+++ Source material
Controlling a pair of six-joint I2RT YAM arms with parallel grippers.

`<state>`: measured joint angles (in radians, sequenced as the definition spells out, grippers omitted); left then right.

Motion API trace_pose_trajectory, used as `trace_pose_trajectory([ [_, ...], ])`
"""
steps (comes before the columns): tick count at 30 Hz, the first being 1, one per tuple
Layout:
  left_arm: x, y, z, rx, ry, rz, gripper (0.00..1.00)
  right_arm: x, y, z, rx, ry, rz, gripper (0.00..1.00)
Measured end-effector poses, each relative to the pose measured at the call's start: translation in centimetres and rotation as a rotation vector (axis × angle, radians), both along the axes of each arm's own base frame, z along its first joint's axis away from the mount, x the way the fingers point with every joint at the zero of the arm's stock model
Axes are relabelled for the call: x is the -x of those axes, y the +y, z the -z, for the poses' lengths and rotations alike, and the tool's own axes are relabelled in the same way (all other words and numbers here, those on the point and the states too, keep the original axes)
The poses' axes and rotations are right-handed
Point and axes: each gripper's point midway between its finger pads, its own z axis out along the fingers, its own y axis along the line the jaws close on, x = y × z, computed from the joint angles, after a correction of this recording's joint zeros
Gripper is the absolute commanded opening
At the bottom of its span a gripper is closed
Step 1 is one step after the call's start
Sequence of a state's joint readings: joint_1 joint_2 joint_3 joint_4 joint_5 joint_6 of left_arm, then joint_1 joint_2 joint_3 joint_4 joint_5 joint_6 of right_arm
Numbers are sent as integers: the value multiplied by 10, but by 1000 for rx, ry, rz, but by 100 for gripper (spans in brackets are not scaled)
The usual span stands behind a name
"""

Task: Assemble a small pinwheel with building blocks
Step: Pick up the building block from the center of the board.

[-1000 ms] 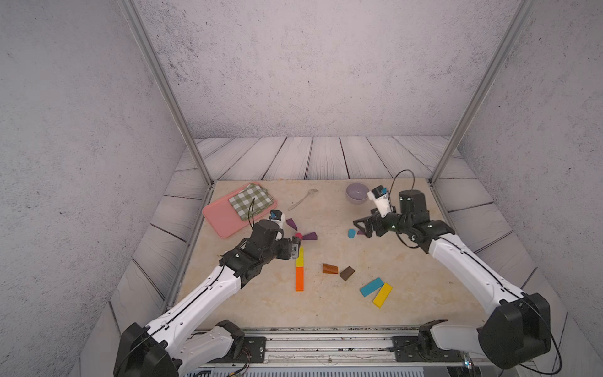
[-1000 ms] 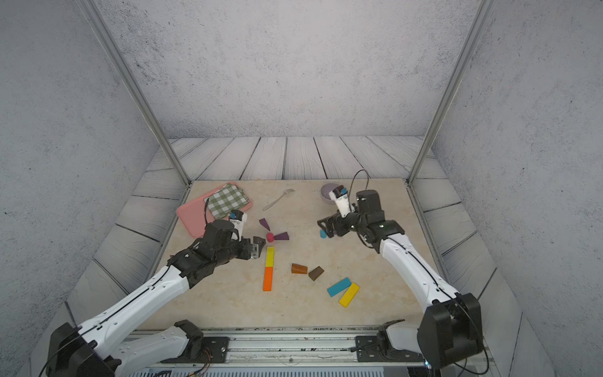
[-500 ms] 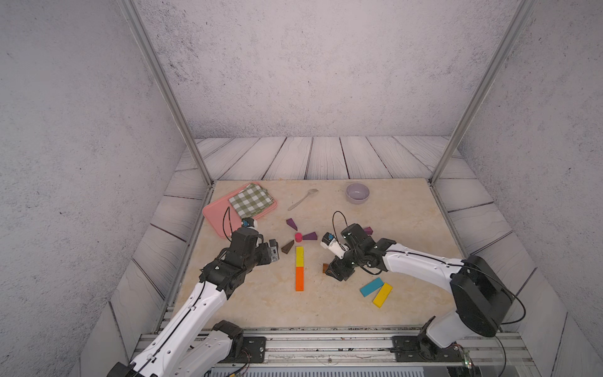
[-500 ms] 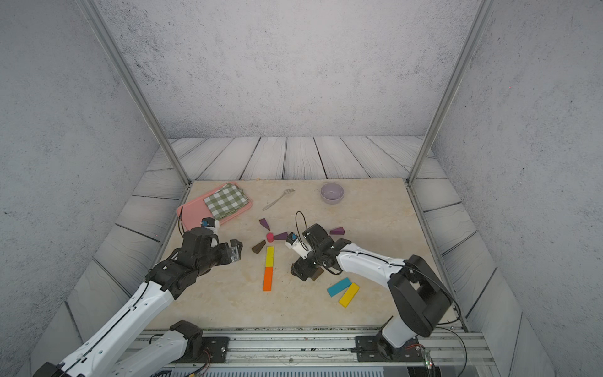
++++++
▸ The task
Drop every image, please, and write out the data above exactly as shown.

▸ Result for this task
Controlling a pair of six-joint I2RT YAM arms with parallel grippers.

`<state>`: measured joint angles (in radians, sequenced as the definition spells out, grippers omitted); left then right.

Motion API trace_pose_trajectory, used as `trace_pose_trajectory([ [_, ...], ])`
"""
steps (comes before the columns): tick count at 30 Hz, the first being 1, one per tuple
Layout:
  left_arm: x, y, z, rx, ry, rz, gripper (0.00..1.00)
  right_arm: x, y, z, rx, ry, rz, gripper (0.00..1.00)
Measured end-effector poses, each relative to the pose measured at the call's start: translation in centimetres and rotation as a rotation vector (axis × angle, radians), both along the axes of each arm's own base frame, z along its first joint's axis away from the mount, x the way the fingers point with every joint at the zero of the arm's stock model
Axes are relabelled for the call: x is the -x of those axes, y the +y, z the -z, for the poses' lengths and rotations alike, and the tool's own axes are relabelled in the same way (all other words and numbers here, those on the point and the states too, keep the original axes)
The poses' axes and rotations are right-handed
Point and axes: each gripper's point midway between its finger pads, its own z axis out along the fingers, its own y axis along the line the jaws close on, x = y × z, computed from the joint angles, after a correction of this recording's joint zeros
Gripper is the absolute commanded opening
At the bottom of its span a gripper is closed
Step 1 is one step after the call's start
Sequence of a state's joint readings: joint_1 joint_2 joint_3 joint_4 joint_5 joint_6 of left_arm, then joint_1 joint_2 joint_3 joint_4 joint_5 joint_6 of right_arm
Numbers are sent as integers: the value multiplied by 10, but by 1000 for rx, ry, rz, but by 100 for gripper (spans in brackets are not scaled)
The usual span stands behind a name
"""

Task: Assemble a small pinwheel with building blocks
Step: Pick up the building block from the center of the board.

[-1000 ms] 
[-1000 ms] 
[-500 ms] 
[-500 ms] 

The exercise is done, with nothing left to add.